### Task brief
Beginning with the first line below, please restate each line exactly, down to and including the line containing "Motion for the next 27".

### Data
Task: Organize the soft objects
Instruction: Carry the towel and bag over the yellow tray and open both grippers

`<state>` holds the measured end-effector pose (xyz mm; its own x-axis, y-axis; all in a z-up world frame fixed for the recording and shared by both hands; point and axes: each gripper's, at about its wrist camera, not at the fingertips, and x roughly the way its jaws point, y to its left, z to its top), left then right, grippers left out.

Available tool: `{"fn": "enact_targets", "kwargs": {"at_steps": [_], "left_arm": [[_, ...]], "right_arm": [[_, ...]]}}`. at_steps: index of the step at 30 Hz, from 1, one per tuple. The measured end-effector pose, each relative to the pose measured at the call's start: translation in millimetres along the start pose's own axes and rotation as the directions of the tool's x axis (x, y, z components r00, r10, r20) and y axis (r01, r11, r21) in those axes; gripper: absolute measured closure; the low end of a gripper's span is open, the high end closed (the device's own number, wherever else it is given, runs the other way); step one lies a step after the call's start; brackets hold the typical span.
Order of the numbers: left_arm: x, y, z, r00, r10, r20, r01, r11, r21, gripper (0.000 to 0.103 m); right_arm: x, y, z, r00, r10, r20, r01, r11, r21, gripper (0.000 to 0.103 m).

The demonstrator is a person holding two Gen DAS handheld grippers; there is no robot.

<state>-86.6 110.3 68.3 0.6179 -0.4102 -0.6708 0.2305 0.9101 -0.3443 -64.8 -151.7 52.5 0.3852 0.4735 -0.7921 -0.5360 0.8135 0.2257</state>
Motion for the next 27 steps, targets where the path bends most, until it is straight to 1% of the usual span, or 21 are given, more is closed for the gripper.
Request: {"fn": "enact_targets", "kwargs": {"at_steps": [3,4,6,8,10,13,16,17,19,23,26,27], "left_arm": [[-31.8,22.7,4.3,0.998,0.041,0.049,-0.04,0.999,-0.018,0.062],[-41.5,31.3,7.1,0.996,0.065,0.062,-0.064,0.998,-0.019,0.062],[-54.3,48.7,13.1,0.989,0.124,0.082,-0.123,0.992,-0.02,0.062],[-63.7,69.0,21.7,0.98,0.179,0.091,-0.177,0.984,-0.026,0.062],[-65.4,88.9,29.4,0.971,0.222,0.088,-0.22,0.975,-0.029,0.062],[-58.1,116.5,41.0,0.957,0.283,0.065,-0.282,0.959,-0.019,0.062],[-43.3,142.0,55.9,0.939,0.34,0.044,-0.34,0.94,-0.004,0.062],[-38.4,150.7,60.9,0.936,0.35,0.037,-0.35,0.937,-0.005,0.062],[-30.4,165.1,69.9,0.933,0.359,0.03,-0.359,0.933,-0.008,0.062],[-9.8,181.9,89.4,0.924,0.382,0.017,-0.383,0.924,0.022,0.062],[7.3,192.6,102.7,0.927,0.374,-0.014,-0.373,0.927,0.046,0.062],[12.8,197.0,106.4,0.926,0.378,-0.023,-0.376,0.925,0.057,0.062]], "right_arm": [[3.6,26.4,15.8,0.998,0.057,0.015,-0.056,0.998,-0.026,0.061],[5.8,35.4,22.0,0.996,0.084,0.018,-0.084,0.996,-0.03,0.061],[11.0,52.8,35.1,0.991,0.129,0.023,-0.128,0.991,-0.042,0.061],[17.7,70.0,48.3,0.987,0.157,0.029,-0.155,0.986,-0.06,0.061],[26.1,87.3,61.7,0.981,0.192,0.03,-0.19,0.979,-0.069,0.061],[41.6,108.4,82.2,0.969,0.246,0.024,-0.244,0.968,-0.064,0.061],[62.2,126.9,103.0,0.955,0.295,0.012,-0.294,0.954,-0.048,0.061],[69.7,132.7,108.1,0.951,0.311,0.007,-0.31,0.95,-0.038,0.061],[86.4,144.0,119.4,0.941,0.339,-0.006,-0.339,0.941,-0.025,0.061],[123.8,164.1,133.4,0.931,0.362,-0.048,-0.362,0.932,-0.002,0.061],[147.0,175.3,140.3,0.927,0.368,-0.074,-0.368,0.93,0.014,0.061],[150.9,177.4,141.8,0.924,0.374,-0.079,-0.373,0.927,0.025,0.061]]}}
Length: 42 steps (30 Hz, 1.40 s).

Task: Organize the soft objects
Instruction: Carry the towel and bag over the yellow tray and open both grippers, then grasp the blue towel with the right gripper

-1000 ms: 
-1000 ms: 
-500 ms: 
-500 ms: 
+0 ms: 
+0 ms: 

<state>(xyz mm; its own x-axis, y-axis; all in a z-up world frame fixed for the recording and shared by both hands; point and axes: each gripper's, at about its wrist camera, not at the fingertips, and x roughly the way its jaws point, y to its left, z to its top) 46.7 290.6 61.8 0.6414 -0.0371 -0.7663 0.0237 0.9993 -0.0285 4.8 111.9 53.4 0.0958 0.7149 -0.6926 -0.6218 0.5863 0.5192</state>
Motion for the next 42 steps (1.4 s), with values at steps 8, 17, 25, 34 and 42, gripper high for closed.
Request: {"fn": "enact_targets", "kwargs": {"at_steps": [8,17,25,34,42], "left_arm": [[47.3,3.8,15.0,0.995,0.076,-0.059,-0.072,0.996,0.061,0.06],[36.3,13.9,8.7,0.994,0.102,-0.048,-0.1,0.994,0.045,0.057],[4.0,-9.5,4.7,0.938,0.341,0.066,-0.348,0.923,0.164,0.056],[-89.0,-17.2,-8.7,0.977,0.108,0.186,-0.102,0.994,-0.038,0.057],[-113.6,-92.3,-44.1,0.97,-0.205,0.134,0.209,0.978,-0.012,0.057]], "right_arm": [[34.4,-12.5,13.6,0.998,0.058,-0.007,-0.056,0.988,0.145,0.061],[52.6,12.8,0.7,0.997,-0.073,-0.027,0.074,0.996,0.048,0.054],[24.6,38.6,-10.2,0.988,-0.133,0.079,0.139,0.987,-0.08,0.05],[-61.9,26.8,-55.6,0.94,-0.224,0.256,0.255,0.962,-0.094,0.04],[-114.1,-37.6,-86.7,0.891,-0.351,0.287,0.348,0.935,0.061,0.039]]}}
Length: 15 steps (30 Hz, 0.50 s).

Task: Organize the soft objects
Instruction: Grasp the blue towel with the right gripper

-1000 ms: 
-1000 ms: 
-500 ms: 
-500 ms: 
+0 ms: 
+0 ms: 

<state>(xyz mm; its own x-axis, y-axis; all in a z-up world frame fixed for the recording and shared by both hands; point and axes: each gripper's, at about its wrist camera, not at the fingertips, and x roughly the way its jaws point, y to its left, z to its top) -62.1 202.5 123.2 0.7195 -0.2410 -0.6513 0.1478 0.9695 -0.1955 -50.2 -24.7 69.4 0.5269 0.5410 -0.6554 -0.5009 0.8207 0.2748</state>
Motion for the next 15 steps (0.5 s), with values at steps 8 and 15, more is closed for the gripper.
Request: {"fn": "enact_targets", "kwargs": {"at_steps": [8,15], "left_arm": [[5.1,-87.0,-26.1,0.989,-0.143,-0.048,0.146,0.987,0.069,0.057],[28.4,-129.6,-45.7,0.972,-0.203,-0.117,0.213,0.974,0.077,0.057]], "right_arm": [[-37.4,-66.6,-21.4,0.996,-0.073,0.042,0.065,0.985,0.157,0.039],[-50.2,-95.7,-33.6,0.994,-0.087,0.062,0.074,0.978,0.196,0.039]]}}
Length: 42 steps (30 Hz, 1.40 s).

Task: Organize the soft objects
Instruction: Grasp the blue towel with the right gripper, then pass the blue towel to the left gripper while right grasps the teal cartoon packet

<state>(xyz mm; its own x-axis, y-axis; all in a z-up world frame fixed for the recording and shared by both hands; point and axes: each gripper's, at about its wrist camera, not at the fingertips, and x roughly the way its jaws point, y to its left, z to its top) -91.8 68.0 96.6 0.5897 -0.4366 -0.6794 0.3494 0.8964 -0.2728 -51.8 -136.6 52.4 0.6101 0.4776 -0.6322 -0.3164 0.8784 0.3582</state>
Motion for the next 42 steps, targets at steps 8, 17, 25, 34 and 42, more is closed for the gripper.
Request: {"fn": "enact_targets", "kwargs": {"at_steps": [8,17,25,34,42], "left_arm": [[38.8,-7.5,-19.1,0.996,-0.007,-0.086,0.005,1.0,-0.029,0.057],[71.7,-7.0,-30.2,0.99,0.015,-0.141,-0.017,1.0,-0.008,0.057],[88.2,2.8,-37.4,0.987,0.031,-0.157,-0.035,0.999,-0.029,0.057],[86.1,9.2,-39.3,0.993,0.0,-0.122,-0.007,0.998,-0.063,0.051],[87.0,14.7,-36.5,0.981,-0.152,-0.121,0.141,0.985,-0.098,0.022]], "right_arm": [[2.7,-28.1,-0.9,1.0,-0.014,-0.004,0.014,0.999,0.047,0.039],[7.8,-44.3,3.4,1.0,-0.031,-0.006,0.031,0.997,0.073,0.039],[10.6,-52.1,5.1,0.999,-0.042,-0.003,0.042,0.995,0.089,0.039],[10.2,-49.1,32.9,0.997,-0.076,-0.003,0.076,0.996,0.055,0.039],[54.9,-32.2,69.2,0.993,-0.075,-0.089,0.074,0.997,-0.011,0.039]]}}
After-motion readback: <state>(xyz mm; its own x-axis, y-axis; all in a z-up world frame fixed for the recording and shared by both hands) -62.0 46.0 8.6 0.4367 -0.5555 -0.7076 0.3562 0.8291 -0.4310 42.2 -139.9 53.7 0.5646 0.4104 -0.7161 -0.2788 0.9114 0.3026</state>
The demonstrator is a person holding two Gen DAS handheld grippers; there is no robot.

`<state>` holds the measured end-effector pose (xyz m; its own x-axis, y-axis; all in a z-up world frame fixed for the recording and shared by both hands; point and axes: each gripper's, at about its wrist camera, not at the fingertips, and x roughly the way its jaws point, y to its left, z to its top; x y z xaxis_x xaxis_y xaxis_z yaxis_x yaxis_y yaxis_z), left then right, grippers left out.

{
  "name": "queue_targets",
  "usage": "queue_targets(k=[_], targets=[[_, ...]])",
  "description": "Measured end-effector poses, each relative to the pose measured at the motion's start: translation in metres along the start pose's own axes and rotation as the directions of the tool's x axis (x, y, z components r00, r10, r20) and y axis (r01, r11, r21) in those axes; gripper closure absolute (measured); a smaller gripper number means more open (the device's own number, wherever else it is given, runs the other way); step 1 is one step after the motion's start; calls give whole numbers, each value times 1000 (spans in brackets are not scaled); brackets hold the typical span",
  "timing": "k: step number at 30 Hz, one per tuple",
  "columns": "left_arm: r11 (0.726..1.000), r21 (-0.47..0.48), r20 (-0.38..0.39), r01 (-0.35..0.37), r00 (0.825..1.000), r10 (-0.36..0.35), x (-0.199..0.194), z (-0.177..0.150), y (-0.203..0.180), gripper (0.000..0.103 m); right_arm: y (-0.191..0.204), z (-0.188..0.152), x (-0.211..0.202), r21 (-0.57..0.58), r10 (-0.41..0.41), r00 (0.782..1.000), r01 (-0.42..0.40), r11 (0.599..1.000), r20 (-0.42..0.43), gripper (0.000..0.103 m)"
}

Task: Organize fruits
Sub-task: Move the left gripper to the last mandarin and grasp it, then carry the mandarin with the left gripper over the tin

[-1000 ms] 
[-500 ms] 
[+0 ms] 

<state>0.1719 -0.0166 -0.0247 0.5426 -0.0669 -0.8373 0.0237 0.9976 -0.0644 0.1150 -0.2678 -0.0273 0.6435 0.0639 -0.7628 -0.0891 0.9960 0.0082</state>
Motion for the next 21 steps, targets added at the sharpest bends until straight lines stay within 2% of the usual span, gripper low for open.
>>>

### Expected output
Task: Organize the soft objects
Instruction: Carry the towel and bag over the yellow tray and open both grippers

`<state>` holds the measured end-effector pose (xyz mm; its own x-axis, y-axis; all in a z-up world frame fixed for the recording and shared by both hands; point and axes: each gripper's, at about its wrist camera, not at the fingertips, and x roughly the way its jaws point, y to its left, z to its top), left then right, grippers left out.

Available tool: `{"fn": "enact_targets", "kwargs": {"at_steps": [_], "left_arm": [[_, ...]], "right_arm": [[_, ...]]}}`. at_steps: index of the step at 30 Hz, from 1, one per tuple. The measured end-effector pose, each relative to the pose measured at the call's start: translation in millimetres along the start pose's own axes and rotation as the directions of the tool's x axis (x, y, z components r00, r10, r20) and y axis (r01, r11, r21) in those axes; gripper: absolute measured closure; the low end of a gripper's span is open, the high end closed (the device's own number, wherever else it is given, runs the other way); step one lies a step after the call's start; brackets hold the typical span.
Order of the numbers: left_arm: x, y, z, r00, r10, r20, r01, r11, r21, gripper (0.000 to 0.103 m); right_arm: x, y, z, r00, r10, r20, r01, r11, r21, gripper (0.000 to 0.103 m).

The demonstrator is a person holding two Gen DAS handheld grippers; there is no robot.

<state>-86.6 110.3 68.3 0.6179 -0.4102 -0.6708 0.2305 0.9101 -0.3443 -64.8 -151.7 52.5 0.3852 0.4735 -0.7921 -0.5360 0.8135 0.2257</state>
Motion for the next 27 steps, targets where the path bends most, until it is straight to 1% of the usual span, or 21 are given, more is closed for the gripper.

The exercise was answered completely.